- [Assignment] Print the whole listing, keeping every line exactly as given.

- [Raw data]
========================================================================

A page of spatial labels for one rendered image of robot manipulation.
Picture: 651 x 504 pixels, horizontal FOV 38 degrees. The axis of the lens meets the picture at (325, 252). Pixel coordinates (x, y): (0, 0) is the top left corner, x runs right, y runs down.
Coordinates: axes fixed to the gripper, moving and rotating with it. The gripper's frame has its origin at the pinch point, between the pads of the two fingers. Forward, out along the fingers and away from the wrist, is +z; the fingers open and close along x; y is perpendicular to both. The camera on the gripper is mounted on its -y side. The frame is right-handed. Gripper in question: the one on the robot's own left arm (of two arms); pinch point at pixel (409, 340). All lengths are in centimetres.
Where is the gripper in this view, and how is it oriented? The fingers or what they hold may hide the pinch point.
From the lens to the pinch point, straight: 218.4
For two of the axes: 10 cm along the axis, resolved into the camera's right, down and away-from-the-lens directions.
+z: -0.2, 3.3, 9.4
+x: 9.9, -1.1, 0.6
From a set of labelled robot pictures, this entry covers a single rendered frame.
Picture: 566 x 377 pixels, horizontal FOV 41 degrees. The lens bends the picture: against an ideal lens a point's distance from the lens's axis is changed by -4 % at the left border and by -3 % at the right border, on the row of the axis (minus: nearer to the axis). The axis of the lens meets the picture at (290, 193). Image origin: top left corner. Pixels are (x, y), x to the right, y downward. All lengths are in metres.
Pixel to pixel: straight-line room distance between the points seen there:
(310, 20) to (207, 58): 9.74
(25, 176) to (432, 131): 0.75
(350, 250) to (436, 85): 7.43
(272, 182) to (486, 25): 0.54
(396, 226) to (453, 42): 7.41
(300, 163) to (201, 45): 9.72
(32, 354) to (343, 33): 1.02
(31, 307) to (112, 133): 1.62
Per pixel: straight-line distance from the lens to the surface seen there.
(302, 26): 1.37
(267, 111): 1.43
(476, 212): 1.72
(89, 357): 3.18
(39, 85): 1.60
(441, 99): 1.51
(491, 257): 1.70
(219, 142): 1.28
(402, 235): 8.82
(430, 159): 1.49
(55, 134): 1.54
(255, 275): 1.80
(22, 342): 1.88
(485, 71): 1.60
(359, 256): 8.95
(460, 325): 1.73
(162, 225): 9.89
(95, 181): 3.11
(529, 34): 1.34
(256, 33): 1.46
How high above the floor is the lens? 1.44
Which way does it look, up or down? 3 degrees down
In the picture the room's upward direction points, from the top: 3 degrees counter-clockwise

========================================================================

- [Result for this task]
A page of spatial labels for one rendered image of robot manipulation.
Picture: 651 x 504 pixels, horizontal FOV 38 degrees. The axis of the lens meets the picture at (325, 252). Pixel coordinates (x, y): (0, 0) is the top left corner, x runs right, y runs down.
Coordinates: axes fixed to the gripper, moving and rotating with it. The gripper's frame has its origin at the pinch point, between the pads of the two fingers. Forward, out along the fingers and away from the wrist, is +z; the fingers open and close along x; y is perpendicular to both. The camera on the gripper is mounted on its -y side. The frame is right-handed. Gripper in question: the one on the robot's own left arm (of two arms); pinch point at pixel (409, 340). All lengths are in centimetres.
Where is the gripper in this view, and how is it oriented? The fingers or what they hold may hide the pinch point.
From the lens to the pinch point, straight: 218.4
For two of the axes: 10 cm along the axis, resolved into the camera's right, down and away-from-the-lens directions.
+z: -0.2, 3.3, 9.4
+x: 9.9, -1.1, 0.6
From a set of labelled robot pictures, this entry covers a single rendered frame.
Picture: 566 x 377 pixels, horizontal FOV 41 degrees. The lens bends the picture: against an ideal lens a point's distance from the lens's axis is changed by -4 % at the left border and by -3 % at the right border, on the row of the axis (minus: nearer to the axis). The axis of the lens meets the picture at (290, 193). Image origin: top left corner. Pixels are (x, y), x to the right, y downward. All lengths are in metres.
Pixel to pixel: straight-line room distance between the points seen there:
(310, 20) to (207, 58): 9.74
(25, 176) to (432, 131): 0.75
(350, 250) to (436, 85): 7.43
(272, 182) to (486, 25): 0.54
(396, 226) to (453, 42): 7.41
(300, 163) to (201, 45): 9.72
(32, 354) to (343, 33): 1.02
(31, 307) to (112, 133): 1.62
Per pixel: straight-line distance from the lens to the surface seen there.
(302, 26): 1.37
(267, 111): 1.43
(476, 212): 1.72
(89, 357): 3.18
(39, 85): 1.60
(441, 99): 1.51
(491, 257): 1.70
(219, 142): 1.28
(402, 235): 8.82
(430, 159): 1.49
(55, 134): 1.54
(255, 275): 1.80
(22, 342): 1.88
(485, 71): 1.60
(359, 256): 8.95
(460, 325): 1.73
(162, 225): 9.89
(95, 181): 3.11
(529, 34): 1.34
(256, 33): 1.46
How high above the floor is the lens? 1.44
Which way does it look, up or down? 3 degrees down
In the picture the room's upward direction points, from the top: 3 degrees counter-clockwise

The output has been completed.